In these early days of AI, operators and enterprise CIOs and CTOs need to anticipate and plan on dealing with legacy complexity as they inherit a new portfolio of digital complexity with a network that is becoming increasingly software-defined as it moves toward 5G. As a result, any AI-enabled solution architecture should be designed and progressively adapted to deal with a changing network technology portfolio.

Business and technology leaders should adhere to a simple principle when considering the use of AI-enabled applications: if you don’t trust it, don’t use it. AI should not be trusted by default. The AI-application should prove that it is trustworthy. Use controlled, supervised approaches to train your ML models to associate the correct workflows, policies, procedures and actions based on recognized contextual patterns. Have data scientists determine what the decision tree and rules are within the patterns and codify them to foster transparency and visibility to any biases or undesired results. Limit the application of ML on live networks to just controlled, supervised learning.

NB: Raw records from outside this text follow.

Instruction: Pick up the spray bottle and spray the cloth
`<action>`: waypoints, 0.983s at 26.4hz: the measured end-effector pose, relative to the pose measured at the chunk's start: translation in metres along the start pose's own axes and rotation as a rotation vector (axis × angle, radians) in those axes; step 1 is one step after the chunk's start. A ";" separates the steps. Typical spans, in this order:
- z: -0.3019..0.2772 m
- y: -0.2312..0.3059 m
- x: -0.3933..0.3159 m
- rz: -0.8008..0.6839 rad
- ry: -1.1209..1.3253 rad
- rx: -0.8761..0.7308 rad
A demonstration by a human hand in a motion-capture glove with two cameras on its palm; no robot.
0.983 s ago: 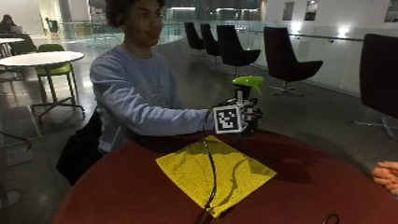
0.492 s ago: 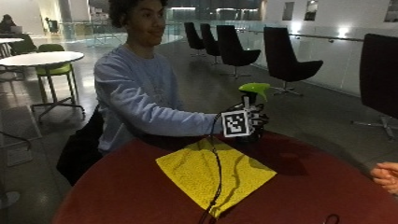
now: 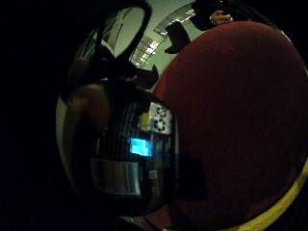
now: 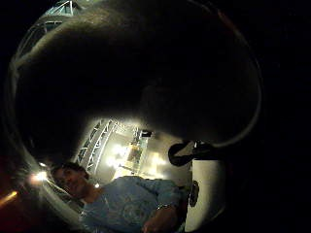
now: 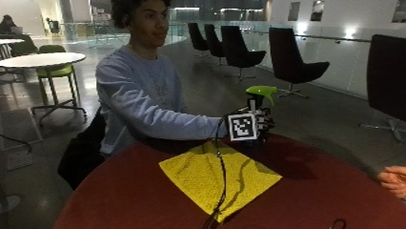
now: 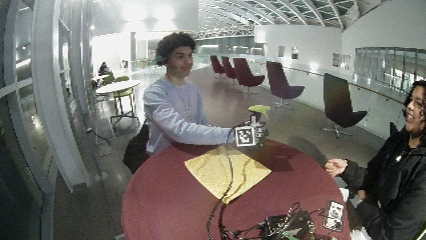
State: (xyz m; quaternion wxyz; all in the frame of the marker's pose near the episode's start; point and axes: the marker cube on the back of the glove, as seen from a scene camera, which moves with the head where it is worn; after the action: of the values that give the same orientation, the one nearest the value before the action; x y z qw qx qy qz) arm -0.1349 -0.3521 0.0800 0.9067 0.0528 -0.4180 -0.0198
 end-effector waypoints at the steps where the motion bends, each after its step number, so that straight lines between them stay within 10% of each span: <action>1: -0.005 0.002 0.000 -0.006 0.014 0.004; 26: -0.290 0.191 0.063 0.175 0.611 0.244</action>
State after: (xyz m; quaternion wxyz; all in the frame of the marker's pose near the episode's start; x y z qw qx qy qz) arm 0.1248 -0.1440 -0.0378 0.9752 0.1285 -0.1294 0.1251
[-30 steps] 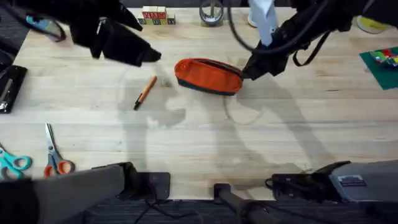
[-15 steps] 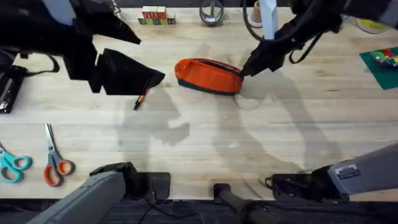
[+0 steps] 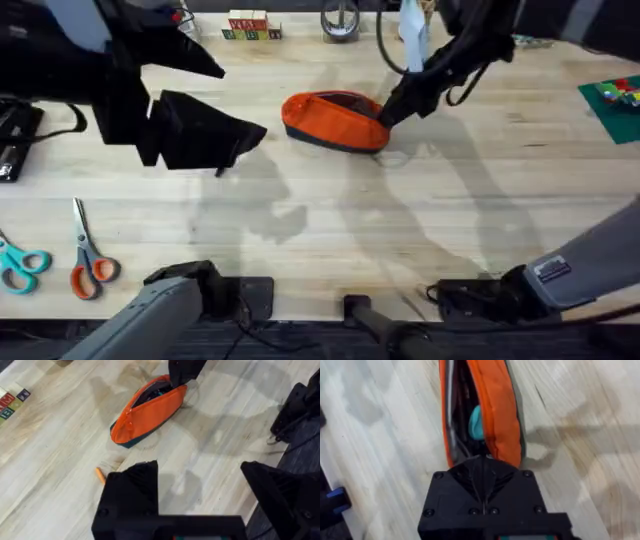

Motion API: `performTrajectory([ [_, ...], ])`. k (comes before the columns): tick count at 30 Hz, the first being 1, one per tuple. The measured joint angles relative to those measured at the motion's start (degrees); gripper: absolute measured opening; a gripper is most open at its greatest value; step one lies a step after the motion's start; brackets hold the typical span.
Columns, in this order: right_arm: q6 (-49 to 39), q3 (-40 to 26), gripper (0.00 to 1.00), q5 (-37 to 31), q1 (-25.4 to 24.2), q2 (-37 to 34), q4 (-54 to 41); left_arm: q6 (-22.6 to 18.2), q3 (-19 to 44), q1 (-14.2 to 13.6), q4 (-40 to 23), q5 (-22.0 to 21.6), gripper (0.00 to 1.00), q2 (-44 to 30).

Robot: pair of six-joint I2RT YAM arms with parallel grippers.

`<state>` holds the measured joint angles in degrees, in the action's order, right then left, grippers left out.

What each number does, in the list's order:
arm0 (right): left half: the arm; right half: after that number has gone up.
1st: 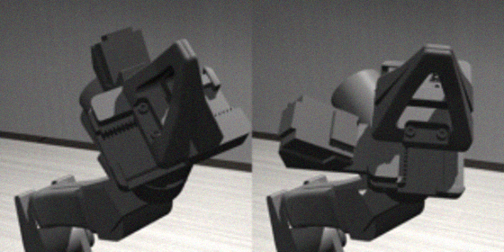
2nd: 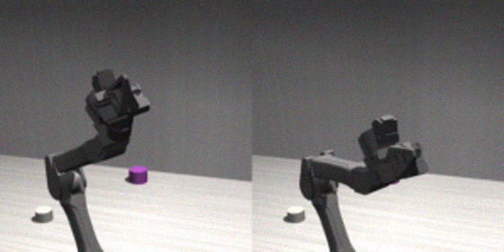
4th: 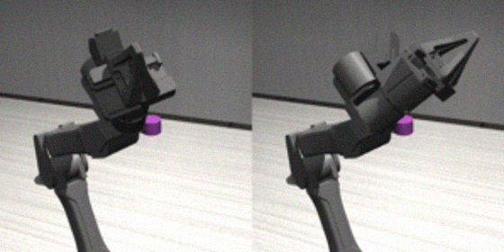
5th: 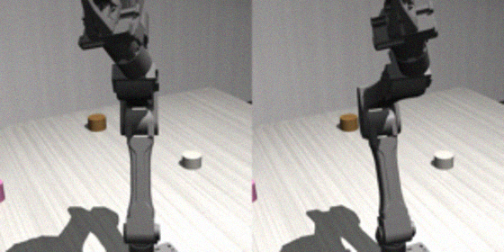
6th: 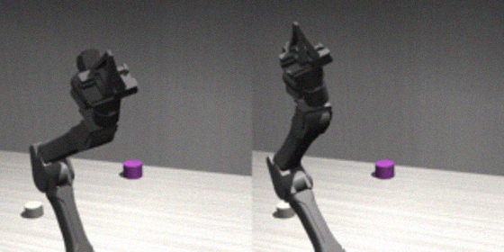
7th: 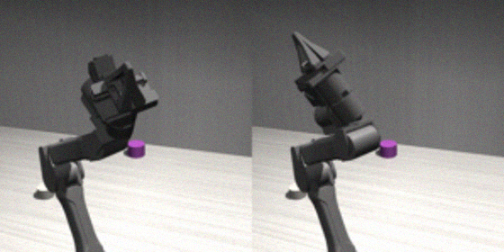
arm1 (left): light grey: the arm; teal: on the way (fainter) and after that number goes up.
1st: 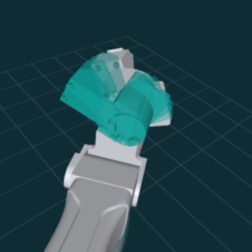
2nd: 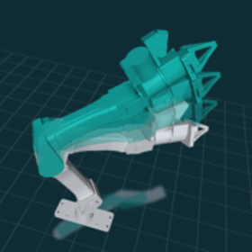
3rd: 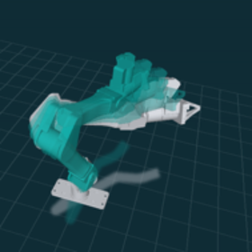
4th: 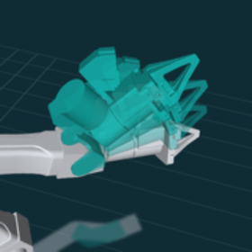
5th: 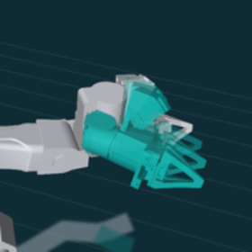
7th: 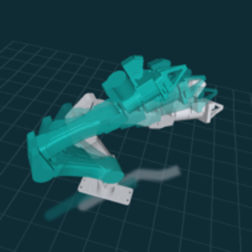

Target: Unzip the bag, pick up the pens from the table one at a time and place them inside, then zip the bag closed.

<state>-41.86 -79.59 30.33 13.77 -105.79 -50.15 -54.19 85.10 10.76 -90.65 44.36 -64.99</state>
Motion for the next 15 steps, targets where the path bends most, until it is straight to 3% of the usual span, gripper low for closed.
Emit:
performTrajectory([
  [13, 0.0, 0.0, 0.031, -0.7, 4.0, -2.5, 3.0, 0.2, 0.0, 0.0, 0.0, 0.0, 0.995, 0.0],
  [14, 0.1, 0.0, 0.076, -0.7, 4.0, -2.5, 2.9, 0.2, 0.0, 0.0, 0.0, 0.0, 0.995, 0.0],
  [15, 0.1, 0.0, 0.188, -0.7, 4.0, -2.5, 2.9, 0.2, 0.0, 0.0, 0.0, 0.0, 0.995, 0.0],
])
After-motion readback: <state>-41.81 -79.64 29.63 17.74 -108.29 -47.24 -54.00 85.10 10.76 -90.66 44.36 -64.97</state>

Enterprise CIOs and CTOs should consider the use of hybrid AI solution patterns that help to unleash the power of ML-driven analytics and fuzzy logic-based algorithms to augment legacy automations and decision systems of strategic priority, and bring the benefits of AI into data and proprietary technology silos that will likely persist for some time in the technology portfolio of operators.

AI governance and controls are vital as operators evolve their networks for 5G. Network and data architects should collaborate with data scientists in determining architectural principles for applying AI technologies to the network and defining data management strategies for supporting AI-enabled applications. These AI governance policies should be progressively expanded and extended based on the maturity and readiness of the organization and the technology portfolio so as to prevent AI from inadvertently amplifying a problem or introducing broken processes at scale across the network.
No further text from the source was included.